Second, as Hobbes’s experience indicates, even though the Pythagorean theorem involves a bit of knowledge whose proof seems implausible at the beginning, it can be proved simply and convincingly even without mathematical training. This is one reason why philosophers and scientists from Plato onward use it as an emblematic demonstration of reasoning itself. In On the World Systems, Galileo cited Pythagoras’s experience proving the theorem to illustrate the distinction between certainty and proof – what we now call the context of discovery and the context of jus
tification.18 In The Rules for the Direction of the Human Mind (Rule XVI), French philosopher and scientist René Descartes used the Pythagorean theorem to show the virtues of symbolic notation, which he was introducing into mathematics. G.W.F. Hegel viewed the proof as ‘superior to all others’ in the way it illustrates what it means for geometry to proceed scientifically, which for him meant showing how an identity contains differences.19 German philosopher Arthur Schopenhauer, one of the few critics of the way Euclid proved the Pythagorean theorem, viewed that proof as emblematic for another reason. Mocking it as a ‘mousetrap’ proof that lures readers in and then ‘springs’ a trap on them, Schopenhauer thought it logically true but overtly complicated, did not like the fact that not all its steps were intuitive (he much preferred proofs that appealed to intuition), and maintained that Euclid’s proof is a classical illustration of a misleading demonstration. Indeed, he saw Euclid’s proof of the Pythagorean theorem as emblematic of all that was wrong with the philosophy of his day, for it emphasized the triumph of sheer logic over insight and educated intuition. Hegel’s philosophical system, for Schopenhauer, was in effect no more than one huge conceptual mousetrap.20
Third, the Pythagorean theorem makes accessible the visceral thrill of discovery. Whenever we prove it, we can hardly be said to be ‘learning’ anything, for we learned the hypotenuse rule as schoolchildren. But as the proof proceeds – as we set the problem in a bigger context, and as the little pieces begin to snap together with an awesome inevitability – we seem to be taken out of the here and now to someplace else, a realm of truths far more ancient than we, a place we can reach with a little bit of effort no matter where we are. In that place, this particular right-angled triangle is nothing special; all are the same and we do not have to start the proof all over again to be certain of it. Something lies behind this particular triangle, of which it is but an instance. The experience is comforting, even thrilling, and you do not forget it. The proof arrives as the answer to a puzzle in a language that you did not have beforehand, a language that arrives in that instant yet which, paradoxically, you sense you already possessed. Without that moment of insight, the Pythagorean theorem remains a rule handed down authoritatively, rather than a proof gained insightfully.

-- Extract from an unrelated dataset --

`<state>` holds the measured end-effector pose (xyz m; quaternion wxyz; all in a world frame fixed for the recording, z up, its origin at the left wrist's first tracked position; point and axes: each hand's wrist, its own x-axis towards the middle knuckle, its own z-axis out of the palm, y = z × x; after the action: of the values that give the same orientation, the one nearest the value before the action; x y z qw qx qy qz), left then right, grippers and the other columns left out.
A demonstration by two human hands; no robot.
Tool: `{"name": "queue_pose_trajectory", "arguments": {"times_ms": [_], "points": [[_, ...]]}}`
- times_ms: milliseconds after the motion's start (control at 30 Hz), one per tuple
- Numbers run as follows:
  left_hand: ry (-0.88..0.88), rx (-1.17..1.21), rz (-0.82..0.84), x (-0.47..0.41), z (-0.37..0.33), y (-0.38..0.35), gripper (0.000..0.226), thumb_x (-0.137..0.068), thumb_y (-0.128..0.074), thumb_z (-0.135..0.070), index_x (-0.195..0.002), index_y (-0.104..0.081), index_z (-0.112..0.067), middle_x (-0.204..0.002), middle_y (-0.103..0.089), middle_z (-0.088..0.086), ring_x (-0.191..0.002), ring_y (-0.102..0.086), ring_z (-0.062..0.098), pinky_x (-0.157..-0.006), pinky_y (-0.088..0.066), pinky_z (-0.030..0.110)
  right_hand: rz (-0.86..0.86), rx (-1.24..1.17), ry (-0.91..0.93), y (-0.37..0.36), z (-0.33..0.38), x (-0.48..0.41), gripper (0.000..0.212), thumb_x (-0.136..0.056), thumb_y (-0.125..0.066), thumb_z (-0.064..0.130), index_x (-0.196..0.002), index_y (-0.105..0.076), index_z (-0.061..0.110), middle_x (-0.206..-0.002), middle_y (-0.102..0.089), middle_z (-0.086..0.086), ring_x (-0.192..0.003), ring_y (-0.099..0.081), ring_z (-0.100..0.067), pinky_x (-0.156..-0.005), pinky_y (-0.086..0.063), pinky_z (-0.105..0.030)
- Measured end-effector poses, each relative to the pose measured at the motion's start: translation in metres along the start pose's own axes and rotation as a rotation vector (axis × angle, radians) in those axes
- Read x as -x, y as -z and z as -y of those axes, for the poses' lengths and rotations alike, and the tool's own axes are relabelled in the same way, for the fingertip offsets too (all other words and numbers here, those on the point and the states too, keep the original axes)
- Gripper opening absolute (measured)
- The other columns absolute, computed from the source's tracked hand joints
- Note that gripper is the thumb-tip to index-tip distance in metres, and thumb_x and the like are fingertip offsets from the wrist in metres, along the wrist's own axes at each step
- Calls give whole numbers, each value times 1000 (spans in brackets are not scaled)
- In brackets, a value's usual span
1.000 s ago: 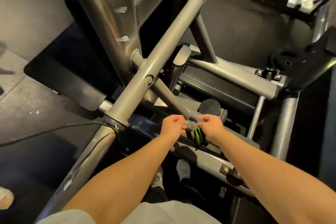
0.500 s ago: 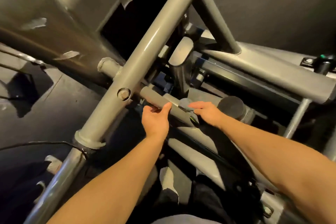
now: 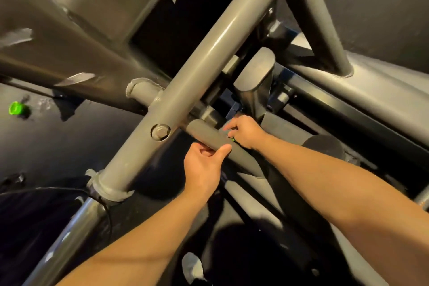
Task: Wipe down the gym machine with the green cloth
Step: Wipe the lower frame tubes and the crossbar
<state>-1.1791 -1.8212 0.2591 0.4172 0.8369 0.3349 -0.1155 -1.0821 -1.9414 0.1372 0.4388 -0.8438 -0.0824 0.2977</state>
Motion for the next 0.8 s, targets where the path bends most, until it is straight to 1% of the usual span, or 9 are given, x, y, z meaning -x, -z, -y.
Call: {"name": "queue_pose_trajectory", "arguments": {"times_ms": [100,233,333,433,500,567,633,700,800], "points": [[5,-20,16,-4,2,1,42,-74,-89,-43,-101,-65,-20,-85,-72,-7,-76,-69,3,-69,-50,18,5,-12,4,-15,20,-47,32,-92,-68,19,-124,-69,15,-113,-68,-2,-109,-64,-22,-92,-52,-32],[-1,-47,24,-8,4,3,40,-76,-89,-40,-99,-63,-19,-73,-64,-13,-63,-61,-9,-57,-46,9,42,-110,3,-13,37,-57,36,-92,-60,5,-124,-71,18,-124,-64,-6,-114,-60,-22,-86,-42,-21],[6,-70,29,-7,0,5,42,-76,-88,-43,-96,-61,-18,-73,-61,-13,-58,-58,-10,-53,-43,10,48,-105,-19,-11,19,-40,30,-95,-60,12,-123,-72,14,-118,-71,-7,-113,-65,-26,-94,-52,-32],[16,-62,31,-5,-5,5,43,-75,-88,-43,-98,-62,-18,-80,-65,-11,-65,-61,-1,-58,-43,13,70,-85,58,-3,-7,-6,24,-95,-62,5,-114,-77,8,-106,-73,2,-101,-65,-8,-94,-49,-24],[27,-57,26,-3,-8,4,42,-75,-89,-42,-95,-61,-19,-83,-68,-8,-70,-62,4,-62,-45,19,38,-86,70,1,-24,17,27,-90,-60,-9,-108,-78,1,-87,-73,3,-79,-63,10,-77,-47,-13],[42,-54,28,-3,-11,4,41,-75,-89,-43,-93,-61,-20,-88,-70,-5,-77,-65,9,-66,-48,23,63,-56,24,4,-38,36,31,-88,-56,-15,-106,-78,-1,-91,-74,-2,-71,-59,18,-69,-41,-4],[57,-51,45,0,-14,6,42,-76,-88,-44,-97,-62,-18,-92,-70,-6,-84,-65,10,-72,-48,24,80,-28,-65,10,-40,54,29,-92,-57,-10,-110,-77,1,-109,-73,-6,-90,-63,8,-81,-45,-8],[70,-51,67,3,-16,10,44,-78,-85,-48,-100,-63,-17,-95,-68,-6,-87,-64,12,-75,-46,26,8,-153,-168,18,-30,62,24,-95,-62,-1,-114,-76,3,-114,-73,-9,-103,-65,-15,-90,-52,-20],[79,-13,76,6,-18,15,45,-81,-79,-56,-99,-66,-16,-98,-70,-4,-92,-65,15,-80,-50,31,-129,-439,-158,38,12,66,25,-96,-67,10,-120,-74,10,-119,-72,-5,-107,-64,-14,-99,-52,-29]]}}
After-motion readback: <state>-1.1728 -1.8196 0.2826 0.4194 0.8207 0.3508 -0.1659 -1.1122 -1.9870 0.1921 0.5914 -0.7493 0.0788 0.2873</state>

The Pythagorean Theorem in Plato’s Meno
All three components of the magic of the Pythagorean theorem are evident in the earliest known, most celebrated, and most complexly described story of a journey to the Pythagorean theorem. That occurs in Plato’s dialogue Meno, written about 385 BC, or somewhat more than a century after Pythagoras and almost a century before Euclid’s Elements. It is the first extended illustration of the mathematical knowledge of ancient Greece that exists. In the Meno, Socrates coaxes a slave boy, ignorant of mathematics, to prove a particular instance of the theorem, one involving an isosceles right-angled triangle.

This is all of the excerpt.